Он стоял у столба со связанными за спиной руками, обложенный поленьями и хворостом, а белые волосы его тихо шевелились под ласковым весенним ветерком. Мелькнули суровые, измученные лица Совершенных, сквозь темный частокол копий блеснули шлемы и кресты построенных в каре христовых воинов. Потом все потонуло и исчезло в водовороте нечеловеческой боли…
Предание говорит, что, когда остыл страшный закат и длинные лиловые тени легли на подернутые белой пыльцой кучи угольев, слетели с неприступных вершин Монсегюра бесшумными птицами последние хранители тайны. Они были невесомы, эти четверо Совершенных, и невидимы для людского глаза. Едва касаясь ногами земли, проскользнули они через вражеский лагерь, не потревожив даже горький голубой пепел. Никто не видел, как спустились они с высот, и никто не слышал, как прошли они мимо, унося с собой тайные, неведомые святыни. Все было так, как обещал когда-то в своих проповедях великий Мани. Исполнилось предначертание. Мертвая материя и грубая живая плоть стали подвластны Совершенным, пространство покорилось им, и даже необоримое время избавило их от своего извечного гнета. Навсегда молодыми и бессмертными ушли четверо Совершенных в неведомые земли, и сокровенная сила их ушла с ними.
Один только Мирпуа узрел вдруг, как мелькнули в дрожащем над отгоревшим пепелищем воздухе четыре стеклистые тени, но тут загоняющий деревянные клинья палач раскрошил ему на ногах кости.
Глава 7
Понедельник – день тяжелый (в Москве)
Ибо сказано: понедельник день тяжелый. В 9.15 Люсина вызвали к начальству. Он спустился двумя этажами ниже и длинным коридором, устланный красной ковровой дорожкой, прошел в приемную. Секретарша сразу же доложила о нем. Закончив телефонный разговор, генерал нажал кнопку звонка, и Люсин прошел в кабинет.
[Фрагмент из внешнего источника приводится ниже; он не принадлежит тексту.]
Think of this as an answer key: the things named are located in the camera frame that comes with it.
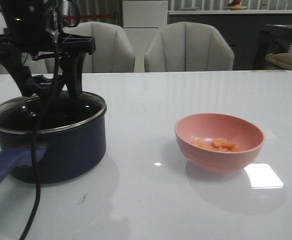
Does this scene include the red belt barrier stanchion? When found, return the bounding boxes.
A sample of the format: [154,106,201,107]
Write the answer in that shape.
[68,12,119,26]

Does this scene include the glass lid with blue knob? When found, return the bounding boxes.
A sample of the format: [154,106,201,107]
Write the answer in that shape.
[0,74,107,135]

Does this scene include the right grey upholstered chair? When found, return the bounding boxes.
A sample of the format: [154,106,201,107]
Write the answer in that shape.
[144,21,235,72]

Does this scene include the dark washing machine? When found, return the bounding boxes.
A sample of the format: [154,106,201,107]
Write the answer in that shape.
[253,24,292,70]

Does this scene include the grey pleated curtain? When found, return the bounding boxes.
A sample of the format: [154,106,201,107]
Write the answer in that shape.
[77,0,123,26]

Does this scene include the grey upholstered chair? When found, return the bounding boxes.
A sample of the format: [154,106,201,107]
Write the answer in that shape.
[44,21,136,74]
[144,21,235,72]

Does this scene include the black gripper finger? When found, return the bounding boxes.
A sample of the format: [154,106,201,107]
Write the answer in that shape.
[0,51,34,97]
[60,52,86,99]

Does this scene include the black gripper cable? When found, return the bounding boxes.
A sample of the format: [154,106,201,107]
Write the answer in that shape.
[18,7,61,240]

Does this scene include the dark blue saucepan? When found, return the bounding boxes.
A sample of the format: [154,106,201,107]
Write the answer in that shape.
[0,91,107,201]

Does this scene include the left grey upholstered chair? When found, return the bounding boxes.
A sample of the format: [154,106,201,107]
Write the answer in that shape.
[44,21,136,74]

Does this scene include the white refrigerator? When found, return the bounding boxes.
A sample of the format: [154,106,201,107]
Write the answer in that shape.
[122,0,168,73]

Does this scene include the pink bowl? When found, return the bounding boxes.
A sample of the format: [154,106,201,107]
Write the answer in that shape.
[175,113,265,173]

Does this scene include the orange ham slices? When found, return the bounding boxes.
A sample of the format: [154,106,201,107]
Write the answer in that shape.
[191,137,245,152]

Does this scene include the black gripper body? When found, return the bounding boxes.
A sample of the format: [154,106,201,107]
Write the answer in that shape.
[0,0,96,55]

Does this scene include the tan cushion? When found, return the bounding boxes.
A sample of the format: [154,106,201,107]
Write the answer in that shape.
[265,52,292,71]

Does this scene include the grey kitchen counter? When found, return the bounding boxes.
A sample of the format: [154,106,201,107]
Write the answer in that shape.
[168,10,292,70]

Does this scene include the fruit plate on counter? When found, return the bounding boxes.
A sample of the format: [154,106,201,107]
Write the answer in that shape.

Пробиваясь сквозь колеблемую ветерком шелковую занавеску, солнечный свет падал на красивый, навощенный паркет размытыми квадратами. Крохотные зайчики бодро метались по кремовым стенам, ослепительно блестели на золотой раме портрета Ленина и на полированной доске стола заседаний. Зеленые огоньки весело горели на серых панелях селектора и сложных телефонных агрегатов.
Но Люсин знал, насколько непрочна эта безмятежная солнечная тишина. Сейчас генерал подымет голову от бумаг, отложит в сторону ручку и… Люсин уже хорошо изучил все предшествующие разносу признаки. Если входящий в этот необъятный кабинет заставал генерала с пером в руке, можно было готовиться к непогоде. Примета была верная. Словно солнышко в океане, садящееся на горизонте в тучу.
Если солнце село в тучу,
Жди к утру большую бучу.
– Ну, как там у вас, товарищ Люсин? – Генерал сунул ручку с ракетным оперением в гнездо, отодвинул бумаги и снял очки. – Продвигается?
– Пока не очень, товарищ генерал, – честно признался Люсин.
– Хоть что-нибудь есть?
– С полной уверенностью сказать нельзя, – дипломатично увильнул Люсин и едва заметно выдвинул ногу вперед, будто готовился встретить порыв ветра.
Но генерал сегодня проявлял редкостное терпение.
– Садитесь, – пригласил он, разглаживая розовые вмятины от очков на переносице.
Люсин молча наклонил голову, прошел через весь кабинет и сел сбоку от генерала, за крохотный столик для стенографистки.